▶ **WHAT THE TASK REQUIRES**: Begin at the line below that has "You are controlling" and stop after the line that has "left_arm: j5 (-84". Please restate only those lines, word for word.

[Extracted data entries]
= Beginning of Section =

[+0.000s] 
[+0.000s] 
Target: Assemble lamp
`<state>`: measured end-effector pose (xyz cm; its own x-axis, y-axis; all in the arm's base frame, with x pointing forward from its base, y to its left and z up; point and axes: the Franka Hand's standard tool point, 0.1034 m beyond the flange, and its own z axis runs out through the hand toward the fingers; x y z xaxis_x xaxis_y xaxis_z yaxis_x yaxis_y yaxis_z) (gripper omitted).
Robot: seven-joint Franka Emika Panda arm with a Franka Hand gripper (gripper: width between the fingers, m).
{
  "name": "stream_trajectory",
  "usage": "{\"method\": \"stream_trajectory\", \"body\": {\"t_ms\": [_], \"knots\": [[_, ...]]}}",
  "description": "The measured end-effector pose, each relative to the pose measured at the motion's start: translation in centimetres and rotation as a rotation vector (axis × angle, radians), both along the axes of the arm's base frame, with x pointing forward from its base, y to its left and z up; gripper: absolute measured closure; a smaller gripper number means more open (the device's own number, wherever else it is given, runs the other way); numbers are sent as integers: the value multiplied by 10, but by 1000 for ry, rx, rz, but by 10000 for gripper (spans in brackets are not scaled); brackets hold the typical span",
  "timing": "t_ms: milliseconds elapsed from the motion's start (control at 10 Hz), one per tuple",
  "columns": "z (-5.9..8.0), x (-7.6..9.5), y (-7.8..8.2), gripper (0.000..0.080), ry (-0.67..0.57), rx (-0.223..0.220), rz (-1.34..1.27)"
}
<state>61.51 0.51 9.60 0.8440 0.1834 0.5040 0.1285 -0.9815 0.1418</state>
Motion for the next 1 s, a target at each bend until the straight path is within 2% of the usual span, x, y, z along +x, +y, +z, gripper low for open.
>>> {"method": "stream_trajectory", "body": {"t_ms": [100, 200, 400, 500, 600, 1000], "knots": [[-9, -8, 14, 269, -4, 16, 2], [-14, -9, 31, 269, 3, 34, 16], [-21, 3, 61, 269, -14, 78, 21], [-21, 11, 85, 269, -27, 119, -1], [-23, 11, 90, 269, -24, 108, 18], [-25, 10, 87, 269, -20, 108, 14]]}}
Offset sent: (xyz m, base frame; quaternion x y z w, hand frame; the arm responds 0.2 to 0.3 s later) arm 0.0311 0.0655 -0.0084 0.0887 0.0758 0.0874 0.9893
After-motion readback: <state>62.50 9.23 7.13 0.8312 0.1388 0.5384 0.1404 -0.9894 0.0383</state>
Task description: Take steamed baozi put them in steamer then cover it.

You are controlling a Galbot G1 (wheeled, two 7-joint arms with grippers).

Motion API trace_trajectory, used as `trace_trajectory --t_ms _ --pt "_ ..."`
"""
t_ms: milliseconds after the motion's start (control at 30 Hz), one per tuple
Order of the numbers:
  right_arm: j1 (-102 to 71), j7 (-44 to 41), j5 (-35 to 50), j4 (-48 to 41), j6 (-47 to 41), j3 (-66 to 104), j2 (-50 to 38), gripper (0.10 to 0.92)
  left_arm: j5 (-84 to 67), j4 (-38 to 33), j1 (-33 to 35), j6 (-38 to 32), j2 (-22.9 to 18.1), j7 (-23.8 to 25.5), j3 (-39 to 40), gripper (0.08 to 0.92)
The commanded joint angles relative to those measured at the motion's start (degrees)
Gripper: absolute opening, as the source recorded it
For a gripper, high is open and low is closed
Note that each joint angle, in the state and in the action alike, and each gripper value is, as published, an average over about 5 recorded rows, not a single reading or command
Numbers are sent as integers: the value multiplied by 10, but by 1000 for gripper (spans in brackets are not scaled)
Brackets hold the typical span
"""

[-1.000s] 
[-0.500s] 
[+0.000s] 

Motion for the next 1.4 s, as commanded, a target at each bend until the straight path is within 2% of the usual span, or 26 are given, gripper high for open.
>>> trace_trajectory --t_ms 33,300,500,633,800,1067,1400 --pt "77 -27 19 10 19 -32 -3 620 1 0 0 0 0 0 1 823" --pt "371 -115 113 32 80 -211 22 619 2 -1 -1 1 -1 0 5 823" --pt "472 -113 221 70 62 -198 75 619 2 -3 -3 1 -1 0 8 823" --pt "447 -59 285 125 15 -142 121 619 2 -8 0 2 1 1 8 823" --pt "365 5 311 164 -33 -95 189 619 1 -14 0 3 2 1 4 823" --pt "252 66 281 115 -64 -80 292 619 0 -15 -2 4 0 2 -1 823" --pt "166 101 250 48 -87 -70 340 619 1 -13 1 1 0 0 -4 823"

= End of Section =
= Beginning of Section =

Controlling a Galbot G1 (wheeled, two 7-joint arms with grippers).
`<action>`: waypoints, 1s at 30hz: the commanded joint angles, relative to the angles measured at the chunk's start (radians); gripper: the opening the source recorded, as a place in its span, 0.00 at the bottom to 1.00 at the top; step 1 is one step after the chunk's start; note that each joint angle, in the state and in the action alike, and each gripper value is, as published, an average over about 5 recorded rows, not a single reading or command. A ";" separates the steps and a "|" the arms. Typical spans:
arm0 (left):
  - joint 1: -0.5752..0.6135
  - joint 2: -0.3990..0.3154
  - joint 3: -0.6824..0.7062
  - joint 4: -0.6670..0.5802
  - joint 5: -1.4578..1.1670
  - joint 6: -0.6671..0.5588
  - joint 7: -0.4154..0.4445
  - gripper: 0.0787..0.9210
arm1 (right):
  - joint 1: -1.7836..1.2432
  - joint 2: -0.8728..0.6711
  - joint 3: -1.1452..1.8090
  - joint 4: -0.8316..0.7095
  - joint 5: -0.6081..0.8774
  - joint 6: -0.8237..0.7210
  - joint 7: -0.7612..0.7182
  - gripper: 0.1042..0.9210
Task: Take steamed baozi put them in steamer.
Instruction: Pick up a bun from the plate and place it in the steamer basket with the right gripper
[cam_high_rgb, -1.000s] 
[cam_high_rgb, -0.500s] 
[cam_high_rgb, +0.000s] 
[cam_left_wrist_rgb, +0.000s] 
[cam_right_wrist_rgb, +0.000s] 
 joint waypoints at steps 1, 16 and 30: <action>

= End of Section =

▶ **SOLUTION FOR THIS EXERCISE**:
You are controlling a Galbot G1 (wheeled, two 7-joint arms with grippers).

Motion API trace_trajectory, used as `trace_trajectory --t_ms _ --pt "_ ..."`
"""
t_ms: milliseconds after the motion's start (control at 30 Hz), one per tuple
Order of the numbers:
  right_arm: j1 (-102 to 71), j7 (-44 to 41), j5 (-35 to 50), j4 (-48 to 41), j6 (-47 to 41), j3 (-66 to 104), j2 (-50 to 38), gripper (0.10 to 0.92)
  left_arm: j5 (-84 to 67), j4 (-38 to 33), j1 (-33 to 35), j6 (-38 to 32), j2 (-22.9 to 18.1), j7 (-23.8 to 25.5), j3 (-39 to 40), gripper (0.08 to 0.92)

That concludes the answer.